竹村英明の「あきらめない!」

人生たくさんの失敗をしてきた私ですが、そこから得た教訓は「あせらず、あわてず、あきらめず」でした。

再生可能エネルギーへの系統「接続拒否」を読む

2014年10月16日 | 自然エネルギー
九州電力からはじまった再生可能エネルギー電気の「連系保留」について、いろいろな意見が飛び交っている。直接の「被害」をうけているのは、突然「連系保留」を言い渡された再生可能エネルギー発電事業者である。もし仮に、この「接続保留」が永遠の「接続拒否」を意味するのであれば、発電事業者には多大な「損害」が発生することになる。電力会社との協議に基づいて建設工事を開始し、すでにそれなりの投資も行っているからだ。だまし討ちのような、そのような身勝手が現在の商慣行のもとで許されるのだろうか。財産権の保護を求め、さらには電力会社の詐欺罪も対象になる訴訟の嵐となるであろう。
したがって、さすがに電力会社も「永遠の接続拒否」とは言っていない。あくまで系統運用の余力を確認するための「保留」というスタンスである。したがって、ここでは、連系拒否に対する怒りというスタンスではなく、この段階での「連系保留への疑問」というスタンスで、この記事を書く。

電力会社の連系保留の理由「系統容量」とは

電力会社は、この「連系保留」を基本的には「系統容量」の問題としている。分かりやすい言葉に直すと「系統=送電線網」「容量=受け入れられる量」である。ただし、この「系統容量」の意味には2種類がある。
一つは、需要と供給のバランス。電気は常に需要量と供給量を一致させなければならず、供給力があっても送電線の先に需要がなければ電気は送れないからだ。だから、それだけだと送電線の問題ではなく「需要が足りない」という問題になる。しかし、日本中で考えると九州電力供給力などは、あっという間に吸収できる。問題は、隣の電力会社と送電線が切れているからだ。
以前から、日本の送電線は電力会社ごとに分断されていることの問題が指摘されてきた。
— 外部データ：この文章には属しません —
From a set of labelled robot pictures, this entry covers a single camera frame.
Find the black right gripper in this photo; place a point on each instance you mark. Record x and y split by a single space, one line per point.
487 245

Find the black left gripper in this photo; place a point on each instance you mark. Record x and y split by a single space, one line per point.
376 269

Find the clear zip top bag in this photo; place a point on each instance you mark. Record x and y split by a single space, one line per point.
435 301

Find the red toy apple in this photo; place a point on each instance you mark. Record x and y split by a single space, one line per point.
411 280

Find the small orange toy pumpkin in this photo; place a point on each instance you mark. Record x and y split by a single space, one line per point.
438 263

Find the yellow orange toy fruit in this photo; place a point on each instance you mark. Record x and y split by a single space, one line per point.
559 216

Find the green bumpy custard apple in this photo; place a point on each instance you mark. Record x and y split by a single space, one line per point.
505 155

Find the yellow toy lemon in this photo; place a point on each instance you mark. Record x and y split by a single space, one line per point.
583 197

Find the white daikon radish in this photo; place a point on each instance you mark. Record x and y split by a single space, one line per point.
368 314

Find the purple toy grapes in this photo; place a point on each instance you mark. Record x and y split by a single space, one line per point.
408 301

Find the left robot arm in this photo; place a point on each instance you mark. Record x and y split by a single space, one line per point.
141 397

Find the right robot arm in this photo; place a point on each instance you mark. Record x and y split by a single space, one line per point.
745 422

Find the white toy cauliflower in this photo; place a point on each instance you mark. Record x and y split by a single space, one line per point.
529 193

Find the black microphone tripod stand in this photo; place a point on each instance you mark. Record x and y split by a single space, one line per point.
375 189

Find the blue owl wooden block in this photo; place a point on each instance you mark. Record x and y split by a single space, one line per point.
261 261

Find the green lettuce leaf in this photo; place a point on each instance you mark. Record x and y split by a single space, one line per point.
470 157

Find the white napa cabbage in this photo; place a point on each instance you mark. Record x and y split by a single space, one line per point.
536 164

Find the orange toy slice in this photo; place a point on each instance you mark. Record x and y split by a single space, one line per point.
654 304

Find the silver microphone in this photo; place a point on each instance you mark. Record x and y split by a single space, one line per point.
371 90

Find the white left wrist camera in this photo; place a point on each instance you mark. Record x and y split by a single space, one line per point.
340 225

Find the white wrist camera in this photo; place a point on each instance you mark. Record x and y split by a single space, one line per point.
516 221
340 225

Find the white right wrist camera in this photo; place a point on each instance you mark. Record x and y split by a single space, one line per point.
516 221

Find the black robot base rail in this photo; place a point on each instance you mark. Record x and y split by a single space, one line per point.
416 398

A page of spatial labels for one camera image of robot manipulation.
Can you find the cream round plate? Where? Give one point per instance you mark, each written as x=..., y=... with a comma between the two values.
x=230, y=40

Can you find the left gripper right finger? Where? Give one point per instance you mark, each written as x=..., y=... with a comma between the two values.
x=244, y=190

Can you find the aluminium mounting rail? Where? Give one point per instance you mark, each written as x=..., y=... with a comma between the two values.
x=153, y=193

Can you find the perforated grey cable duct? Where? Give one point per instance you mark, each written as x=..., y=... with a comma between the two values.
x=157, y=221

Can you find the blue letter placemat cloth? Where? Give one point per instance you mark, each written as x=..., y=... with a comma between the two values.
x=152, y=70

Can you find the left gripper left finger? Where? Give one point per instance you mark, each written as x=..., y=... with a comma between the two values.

大需要地と比較的需要の少ない地域がつながっていないため、大需要地では電気が足りなくても、需要の少ない地域での発電所開発の動機が生まれない。逆に言うと、再生可能エネルギーについて無尽蔵といえるほどのポテンシャル(潜在可能性)を秘めている北海道や九州電力管内で風力発電や太陽光発電をつくっても、それを売るところがなかったのだ。(図1)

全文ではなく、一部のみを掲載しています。